- Task statement: The expected copy holds every entry exactly and none of the pictures.

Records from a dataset
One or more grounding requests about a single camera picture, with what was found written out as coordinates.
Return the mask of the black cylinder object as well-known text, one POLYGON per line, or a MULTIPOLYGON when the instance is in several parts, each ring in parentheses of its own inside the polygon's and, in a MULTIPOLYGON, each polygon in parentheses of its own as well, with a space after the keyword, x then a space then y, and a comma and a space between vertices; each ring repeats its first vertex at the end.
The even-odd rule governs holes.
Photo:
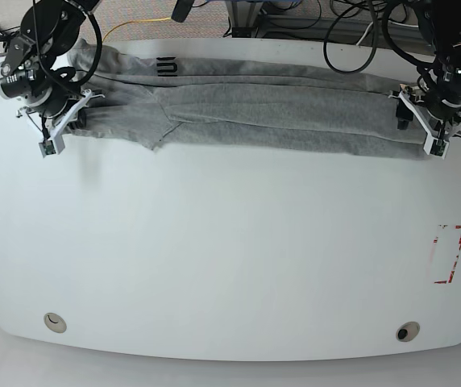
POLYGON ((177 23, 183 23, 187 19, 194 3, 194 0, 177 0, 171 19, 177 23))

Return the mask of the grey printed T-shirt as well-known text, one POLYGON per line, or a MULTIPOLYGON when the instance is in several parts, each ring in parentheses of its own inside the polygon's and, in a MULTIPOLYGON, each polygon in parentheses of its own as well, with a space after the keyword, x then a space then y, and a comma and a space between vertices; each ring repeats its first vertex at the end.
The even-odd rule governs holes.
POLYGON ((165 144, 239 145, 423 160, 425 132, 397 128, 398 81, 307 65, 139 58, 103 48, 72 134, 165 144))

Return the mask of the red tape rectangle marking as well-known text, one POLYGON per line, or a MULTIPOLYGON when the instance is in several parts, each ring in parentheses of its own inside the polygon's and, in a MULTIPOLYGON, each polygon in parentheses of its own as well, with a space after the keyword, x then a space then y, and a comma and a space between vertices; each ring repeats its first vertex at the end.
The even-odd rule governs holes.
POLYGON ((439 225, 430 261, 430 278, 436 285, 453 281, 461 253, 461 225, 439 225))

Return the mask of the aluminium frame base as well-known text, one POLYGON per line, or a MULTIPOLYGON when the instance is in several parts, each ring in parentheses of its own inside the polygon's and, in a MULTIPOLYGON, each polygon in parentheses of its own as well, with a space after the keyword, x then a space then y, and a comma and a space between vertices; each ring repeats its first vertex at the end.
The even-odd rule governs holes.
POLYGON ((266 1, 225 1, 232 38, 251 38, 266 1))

- Written response:
One or more grounding requests about a single camera picture, with what was found written out as coordinates.
Return the mask of the black cylinder object as well-known text, one POLYGON per line, or a MULTIPOLYGON when the instance is in several parts, each ring in parentheses of its own inside the polygon's and, in a MULTIPOLYGON, each polygon in parentheses of its own as well, with a space after the keyword, x then a space then y, and a comma and a space between vertices; each ring repeats its first vertex at the end.
The even-odd rule governs holes.
Photo:
POLYGON ((177 23, 183 23, 187 19, 194 3, 194 0, 177 0, 171 19, 177 23))

Return the mask of the grey printed T-shirt as well-known text, one POLYGON per line, or a MULTIPOLYGON when the instance is in several parts, each ring in parentheses of its own inside the polygon's and, in a MULTIPOLYGON, each polygon in parentheses of its own as well, with a space after the keyword, x then a space then y, and a comma and a space between vertices; each ring repeats its first vertex at the end.
The even-odd rule governs holes.
POLYGON ((165 144, 239 145, 423 160, 425 132, 397 128, 398 81, 307 65, 139 58, 103 48, 72 134, 165 144))

Return the mask of the red tape rectangle marking as well-known text, one POLYGON per line, or a MULTIPOLYGON when the instance is in several parts, each ring in parentheses of its own inside the polygon's and, in a MULTIPOLYGON, each polygon in parentheses of its own as well, with a space after the keyword, x then a space then y, and a comma and a space between vertices; each ring repeats its first vertex at the end.
The even-odd rule governs holes.
POLYGON ((439 225, 430 261, 430 278, 436 285, 453 281, 461 253, 461 225, 439 225))

Return the mask of the aluminium frame base as well-known text, one POLYGON per line, or a MULTIPOLYGON when the instance is in several parts, each ring in parentheses of its own inside the polygon's and, in a MULTIPOLYGON, each polygon in parentheses of its own as well, with a space after the keyword, x then a space then y, and a comma and a space between vertices; each ring repeats its first vertex at the end.
The even-odd rule governs holes.
POLYGON ((266 1, 225 1, 232 38, 251 38, 266 1))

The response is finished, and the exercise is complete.